PURPOSE - To apply MALDI (matrix-assisted laser desorption ionization) tissue imaging methods to obtaining a profile of the distribution of the lens alpha-crystallins and their modified forms in calf and mature bovine lenses.
METHODS - Frozen bovine lenses were cut equatorially at -12 degrees C to -20 degrees C into 10- to 40-microm sections depending on lens age. Tissue sections were mounted onto MALDI sample plates by ethanol soft-landing to maintain tissue integrity. A two-layered matrix deposition method was used to improve mass spectral reproducibility across sections. Molecular images of the two subunits of alpha-crystallin and their modifications over approximately one-half of a single tissue section were reconstituted from mass spectral data sets acquired in 250-microm steps. Identification of protein truncation products and confirmation of phosphorylation distribution patterns were performed by reverse-phase liquid chromatography of soluble extracts from specific tissue regions followed by tandem mass spectrometry (LC/MS/MS).

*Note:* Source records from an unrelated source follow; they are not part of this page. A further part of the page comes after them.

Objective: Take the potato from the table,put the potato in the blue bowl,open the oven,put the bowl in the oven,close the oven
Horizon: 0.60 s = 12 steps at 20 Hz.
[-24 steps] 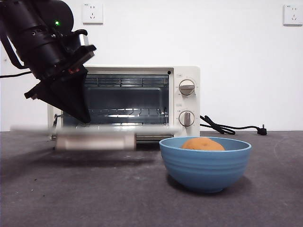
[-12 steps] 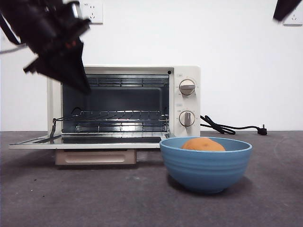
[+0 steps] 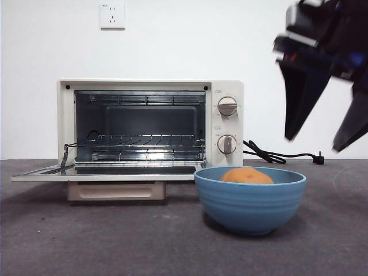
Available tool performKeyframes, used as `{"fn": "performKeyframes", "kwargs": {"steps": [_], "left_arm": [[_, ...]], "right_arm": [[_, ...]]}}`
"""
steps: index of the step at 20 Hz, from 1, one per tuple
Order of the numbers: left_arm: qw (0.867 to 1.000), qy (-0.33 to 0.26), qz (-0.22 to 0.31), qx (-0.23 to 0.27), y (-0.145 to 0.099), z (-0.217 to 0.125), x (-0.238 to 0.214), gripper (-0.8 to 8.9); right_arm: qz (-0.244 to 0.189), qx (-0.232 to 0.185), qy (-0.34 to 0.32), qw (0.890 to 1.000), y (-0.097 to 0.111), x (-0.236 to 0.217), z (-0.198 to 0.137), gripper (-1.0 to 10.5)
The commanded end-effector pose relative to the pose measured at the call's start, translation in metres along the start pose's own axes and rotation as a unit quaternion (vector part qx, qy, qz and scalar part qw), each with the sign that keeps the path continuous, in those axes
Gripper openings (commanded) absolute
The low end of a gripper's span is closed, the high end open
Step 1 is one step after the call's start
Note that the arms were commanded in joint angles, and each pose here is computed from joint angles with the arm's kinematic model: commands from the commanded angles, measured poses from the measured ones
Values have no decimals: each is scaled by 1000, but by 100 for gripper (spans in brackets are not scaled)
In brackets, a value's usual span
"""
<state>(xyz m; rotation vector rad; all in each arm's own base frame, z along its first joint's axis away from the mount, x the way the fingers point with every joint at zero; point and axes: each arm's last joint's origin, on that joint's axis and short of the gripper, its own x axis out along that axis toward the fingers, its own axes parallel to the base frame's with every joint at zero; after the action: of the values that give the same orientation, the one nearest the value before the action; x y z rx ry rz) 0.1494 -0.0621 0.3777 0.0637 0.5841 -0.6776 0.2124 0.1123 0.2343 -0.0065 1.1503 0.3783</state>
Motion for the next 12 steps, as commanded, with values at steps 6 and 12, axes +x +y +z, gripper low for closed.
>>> {"fn": "performKeyframes", "kwargs": {"steps": [6, 12], "left_arm": [[1000, 21, 1, -4, -9, -15, -23, -8], [1000, 24, 1, -5, -9, -15, -23, -8]], "right_arm": [[17, -11, 60, 998, -4, 55, 7, 231], [17, -15, 61, 998, -4, 61, 8, -17]]}}
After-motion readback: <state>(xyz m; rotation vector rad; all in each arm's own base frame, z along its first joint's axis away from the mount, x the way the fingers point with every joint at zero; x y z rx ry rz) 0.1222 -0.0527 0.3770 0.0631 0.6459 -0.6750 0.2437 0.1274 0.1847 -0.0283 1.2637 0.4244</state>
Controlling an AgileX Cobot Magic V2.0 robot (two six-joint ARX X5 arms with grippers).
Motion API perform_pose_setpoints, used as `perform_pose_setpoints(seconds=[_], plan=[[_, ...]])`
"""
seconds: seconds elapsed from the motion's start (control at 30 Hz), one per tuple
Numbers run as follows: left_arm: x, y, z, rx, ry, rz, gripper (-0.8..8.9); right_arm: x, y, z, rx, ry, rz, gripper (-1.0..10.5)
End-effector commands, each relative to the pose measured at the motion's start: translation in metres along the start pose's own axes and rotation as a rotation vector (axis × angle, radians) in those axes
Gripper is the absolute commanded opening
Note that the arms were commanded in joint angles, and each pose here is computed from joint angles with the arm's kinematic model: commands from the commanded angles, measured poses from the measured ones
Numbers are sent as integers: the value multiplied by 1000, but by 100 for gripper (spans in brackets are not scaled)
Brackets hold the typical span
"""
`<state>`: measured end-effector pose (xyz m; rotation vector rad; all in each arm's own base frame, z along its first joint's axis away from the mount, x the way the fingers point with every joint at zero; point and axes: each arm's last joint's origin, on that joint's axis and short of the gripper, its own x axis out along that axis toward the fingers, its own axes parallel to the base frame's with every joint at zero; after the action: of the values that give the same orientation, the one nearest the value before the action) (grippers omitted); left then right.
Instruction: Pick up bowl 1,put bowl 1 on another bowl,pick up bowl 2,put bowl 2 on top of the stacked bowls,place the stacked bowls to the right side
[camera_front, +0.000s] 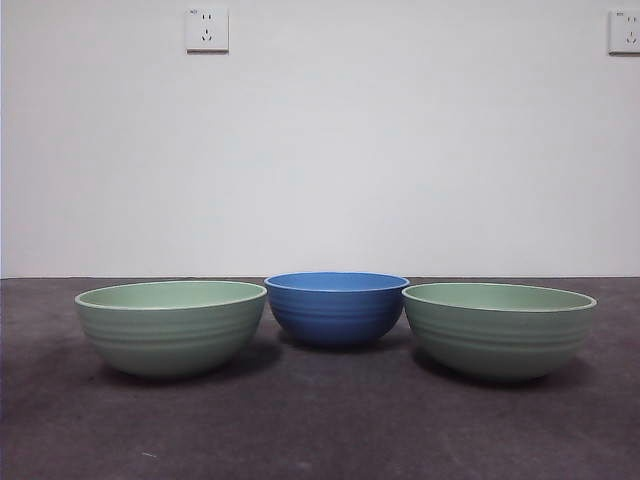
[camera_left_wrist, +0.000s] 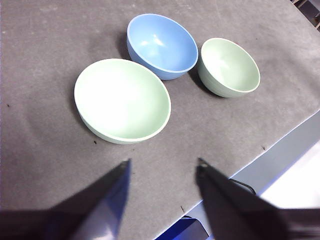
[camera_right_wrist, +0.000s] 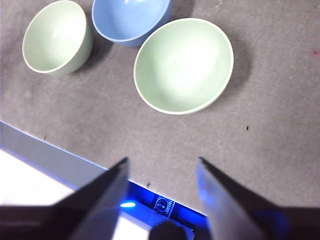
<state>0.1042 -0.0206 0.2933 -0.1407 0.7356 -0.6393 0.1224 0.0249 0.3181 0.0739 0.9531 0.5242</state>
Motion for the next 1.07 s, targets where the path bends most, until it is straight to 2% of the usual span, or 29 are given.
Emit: perform_pose_setpoints(seconds=[0.03,0.4,0.57,0.87,0.97,1.07], plan=[[-1,0,1,13,-4,0,611,1,-1,2,25,2,0,539],[-1,0,1,13,-4,-1,611,23,-12,21,91,15,-4,536],[-1,0,1,13,-4,-1,611,50,-26,39,119,34,-37,532],[-1,0,1,13,-4,-1,611,116,-56,59,171,151,-87,526],[-1,0,1,13,-4,-1,611,136,-62,61,167,180,-95,416],[-1,0,1,13,-4,-1,611,151,-66,63,164,192,-92,400]])
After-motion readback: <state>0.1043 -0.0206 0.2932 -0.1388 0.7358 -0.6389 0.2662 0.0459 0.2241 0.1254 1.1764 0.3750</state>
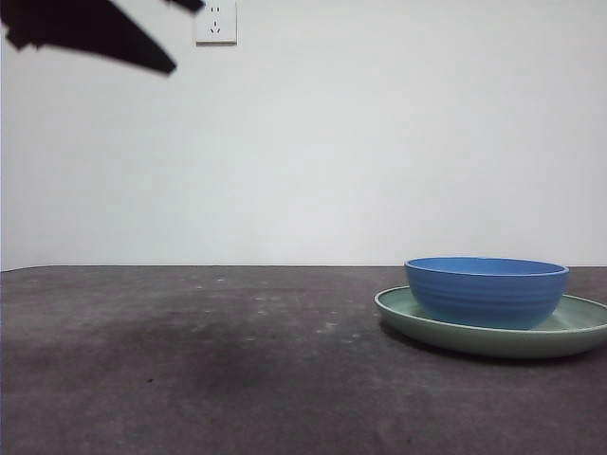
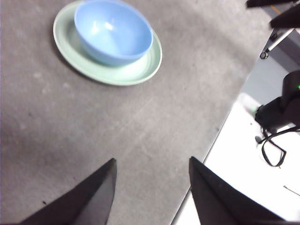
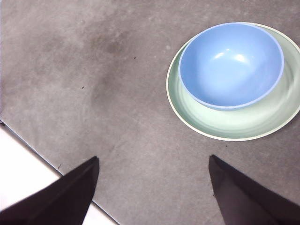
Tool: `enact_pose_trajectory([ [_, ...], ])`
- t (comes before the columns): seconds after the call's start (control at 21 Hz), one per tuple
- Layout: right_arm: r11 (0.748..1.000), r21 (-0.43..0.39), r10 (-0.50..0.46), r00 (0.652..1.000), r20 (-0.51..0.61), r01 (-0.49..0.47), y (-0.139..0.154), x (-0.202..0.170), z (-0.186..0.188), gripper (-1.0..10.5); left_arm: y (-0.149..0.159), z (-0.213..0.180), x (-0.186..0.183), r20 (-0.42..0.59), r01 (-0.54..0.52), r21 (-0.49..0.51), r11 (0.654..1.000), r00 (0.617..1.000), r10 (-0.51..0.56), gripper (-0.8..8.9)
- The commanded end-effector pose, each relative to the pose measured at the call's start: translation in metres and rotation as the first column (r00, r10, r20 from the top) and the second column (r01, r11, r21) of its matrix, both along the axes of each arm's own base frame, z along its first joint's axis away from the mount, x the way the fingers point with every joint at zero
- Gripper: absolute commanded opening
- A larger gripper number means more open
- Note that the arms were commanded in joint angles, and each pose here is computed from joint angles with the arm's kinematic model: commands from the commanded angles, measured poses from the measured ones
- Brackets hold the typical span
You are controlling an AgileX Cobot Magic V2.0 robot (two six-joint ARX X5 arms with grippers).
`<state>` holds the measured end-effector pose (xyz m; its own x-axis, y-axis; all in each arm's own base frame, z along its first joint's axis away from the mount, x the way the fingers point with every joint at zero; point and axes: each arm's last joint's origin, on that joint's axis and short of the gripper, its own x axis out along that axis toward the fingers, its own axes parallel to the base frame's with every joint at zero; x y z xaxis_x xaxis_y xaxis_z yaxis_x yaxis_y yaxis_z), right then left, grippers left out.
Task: Pick up the blue bowl, put it on the green plate, put it on desk
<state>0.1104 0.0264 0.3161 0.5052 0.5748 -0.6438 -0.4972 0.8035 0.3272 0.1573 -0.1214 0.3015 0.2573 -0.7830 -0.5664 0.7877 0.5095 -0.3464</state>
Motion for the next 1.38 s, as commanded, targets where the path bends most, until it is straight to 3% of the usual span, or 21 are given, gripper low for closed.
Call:
enact_pose_trajectory([
  [0.05, 1.0, 0.009, -0.003, 1.0, 0.005, 0.003, 0.0, 0.001, 0.004, 3.8, -0.003, 0.001, 0.001, 0.012, 0.021, -0.021, 1.0, 1.0, -0.02, 2.5],
  [0.52, 1.0, 0.013, -0.01, 1.0, -0.003, 0.01, 0.0, 0.001, 0.004, 3.8, -0.004, 0.003, 0.002, 0.028, 0.021, -0.031, 0.999, 0.999, -0.02, 2.5],
  [0.72, 0.995, -0.02, -0.096, 0.995, -0.016, 0.096, -0.002, 0.002, 0.004, 3.7, -0.003, 0.003, 0.002, 0.028, 0.021, -0.031, 0.999, 0.999, -0.02, 2.5],
  [0.95, 0.933, -0.135, -0.335, 0.942, 0.018, 0.335, -0.009, 0.011, 0.003, 3.7, -0.003, 0.003, 0.002, 0.028, 0.021, -0.031, 0.999, 0.999, -0.02, 2.5],
  [1.24, 0.899, -0.149, -0.419, 0.908, -0.017, 0.412, -0.019, 0.04, -0.005, 3.7, -0.003, 0.003, 0.002, 0.03, 0.023, -0.029, 0.999, 0.999, -0.022, 2.5],
  [1.38, 0.901, -0.127, -0.426, 0.903, -0.062, 0.416, -0.025, 0.061, -0.013, 3.7, -0.003, 0.003, 0.002, 0.036, 0.027, -0.027, 0.999, 0.999, -0.026, 2.5],
])
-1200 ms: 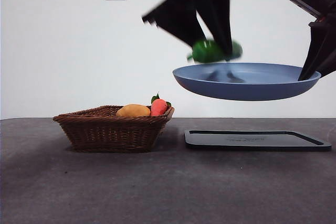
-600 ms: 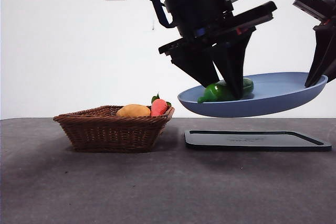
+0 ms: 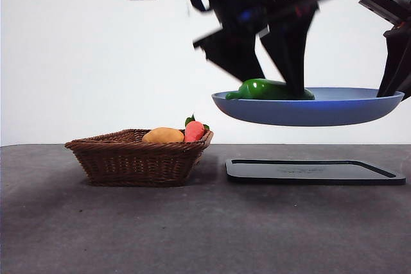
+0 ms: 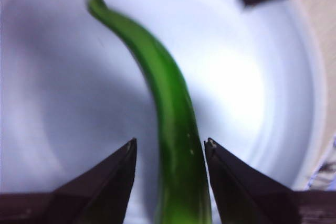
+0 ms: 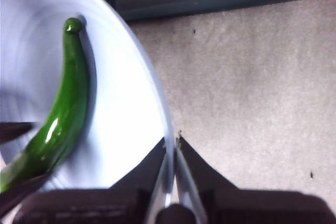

RESULTS - Distinct distribution patterns were observed for the two subunits of alpha-crystallin and their modified forms. alphaA-crystallin showed extensive truncation across whole sections, especially in the nuclei, whereas alphaB-crystallin was observed to be relatively stable. Both alphaA-crystallin and alphaB-crystallin displayed the highest level of phosphorylation in the middle cortex region, a finding confirmed by LC/MS/MS analysis of dissected regions.
CONCLUSIONS - A new imaging technique has been successfully applied to molecularly characterize the spatial distribution of lens proteins and their modifications in lens sections. The different distributions of alpha-crystallin revealed in this study provide new leads in the investigation of underlying physiological significance of the modified forms of the two alpha-crystallin subunits.